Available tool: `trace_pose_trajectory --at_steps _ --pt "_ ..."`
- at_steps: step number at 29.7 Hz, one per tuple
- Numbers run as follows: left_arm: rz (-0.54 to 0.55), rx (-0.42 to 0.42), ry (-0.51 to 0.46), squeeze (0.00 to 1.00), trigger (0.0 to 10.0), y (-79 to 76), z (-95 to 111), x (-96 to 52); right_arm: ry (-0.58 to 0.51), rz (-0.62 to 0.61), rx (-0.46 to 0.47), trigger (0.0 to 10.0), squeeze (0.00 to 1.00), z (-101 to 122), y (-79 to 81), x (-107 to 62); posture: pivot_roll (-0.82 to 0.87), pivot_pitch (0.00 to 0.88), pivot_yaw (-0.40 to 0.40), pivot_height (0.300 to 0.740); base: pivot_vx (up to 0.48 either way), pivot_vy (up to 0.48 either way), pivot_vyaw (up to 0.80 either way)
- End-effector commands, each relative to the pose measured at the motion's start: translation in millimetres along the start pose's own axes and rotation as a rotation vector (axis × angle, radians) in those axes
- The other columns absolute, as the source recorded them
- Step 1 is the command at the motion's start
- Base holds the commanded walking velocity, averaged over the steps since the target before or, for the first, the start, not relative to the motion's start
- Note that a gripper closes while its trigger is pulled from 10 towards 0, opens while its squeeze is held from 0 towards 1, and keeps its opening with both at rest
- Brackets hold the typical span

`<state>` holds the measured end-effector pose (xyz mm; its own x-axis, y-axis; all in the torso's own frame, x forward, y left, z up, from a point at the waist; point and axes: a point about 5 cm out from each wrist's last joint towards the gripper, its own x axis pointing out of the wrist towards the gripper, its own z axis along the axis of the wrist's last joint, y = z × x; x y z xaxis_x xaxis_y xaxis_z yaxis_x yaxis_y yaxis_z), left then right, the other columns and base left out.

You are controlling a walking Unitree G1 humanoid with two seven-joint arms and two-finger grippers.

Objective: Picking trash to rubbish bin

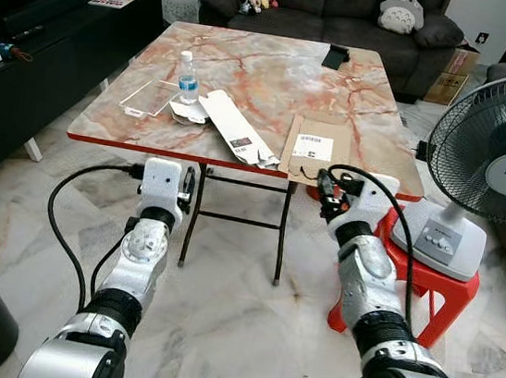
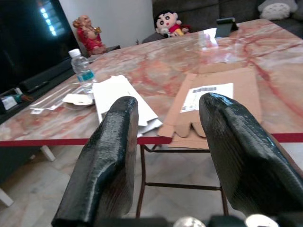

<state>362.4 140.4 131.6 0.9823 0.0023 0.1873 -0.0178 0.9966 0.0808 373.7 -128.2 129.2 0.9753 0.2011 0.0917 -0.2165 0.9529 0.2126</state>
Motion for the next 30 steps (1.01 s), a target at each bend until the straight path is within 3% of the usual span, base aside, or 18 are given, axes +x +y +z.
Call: trace_pose_trajectory --at_steps 1,6,13,17,21,30 --pt "0.009 -0.007 -0.040 0.00 10.0 -2.8 10 4.6 -0.046 0.022 -0.009 10.0 0.00 12 4.6 5.0 0.00 0.000 -0.011 0.740 0.405 0.000 0.00" --pt "-0.007 -0.023 -0.051 0.00 10.0 -10.8 13 3.0 -0.054 0.032 -0.022 10.0 0.00 17 6.0 7.4 0.00 0.000 -0.021 0.740 0.419 0.000 0.00" --pt "0.003 -0.024 -0.027 0.00 10.0 -9.2 6 -2.3 -0.060 0.069 -0.040 10.0 0.00 17 13.0 6.3 0.01 0.000 -0.032 0.740 0.423 0.000 0.00" --pt "-0.001 -0.023 -0.036 0.00 10.0 -10.4 8 -3.7 -0.064 0.088 -0.046 10.0 0.00 16 16.8 5.3 0.01 0.000 -0.033 0.740 0.424 0.000 0.60" --pt "-0.005 -0.025 -0.043 0.00 10.0 -11.9 11 -4.4 -0.066 0.093 -0.038 10.0 0.00 16 17.6 3.4 0.00 0.000 -0.032 0.740 0.426 0.000 0.69" --pt "-0.030 -0.030 -0.057 0.00 10.0 -21.3 17 -5.7 -0.063 0.086 0.006 10.0 0.00 11 14.2 -5.0 -0.04 0.005 -0.025 0.740 0.425 0.000 0.00"
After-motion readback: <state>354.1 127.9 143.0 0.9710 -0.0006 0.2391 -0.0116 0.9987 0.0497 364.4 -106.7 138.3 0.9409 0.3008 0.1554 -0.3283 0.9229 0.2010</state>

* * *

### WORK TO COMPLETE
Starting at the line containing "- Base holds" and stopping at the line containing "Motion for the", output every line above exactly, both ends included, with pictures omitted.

### TASK ANSWER
- Base holds the commanded walking velocity, averaged over the steps since the target before or, for the first, the start, not relative to the motion's start
- Note that a gripper closes while its trigger is pulled from 10 towards 0, opens while its squeeze is held from 0 towards 1, and keeps its opening with both at rest
- Brackets hold the typical span

`<state>` holds the measured end-effector pose (xyz mm; its own x-axis, y-axis; all in the torso's own frame, x forward, y left, z up, from a point at the waist; point and axes: a point about 5 cm out from each wrist's last joint towards the gripper, its own x axis pointing out of the wrist towards the gripper, its own z axis along the axis of the wrist's last joint, y = z × x; x y z xaxis_x xaxis_y xaxis_z yaxis_x yaxis_y yaxis_z), left then right, the other columns and base left out.

You are controlling a walking Unitree G1 humanoid with two seven-joint arms and two-finger grippers.

Objective: Picking trash to rubbish bin


<state>362.4 140.4 131.6 0.9823 0.0023 0.1873 -0.0178 0.9966 0.0808 373.7 -128.2 129.2 0.9753 0.2011 0.0917 -0.2165 0.9529 0.2126</state>
Motion for the next 30 steps (1.01 s), a target at each bend until the straight path is within 3% of the usual span, base aside, or 18 are given, axes +x +y +z.

That completes the output for this exercise.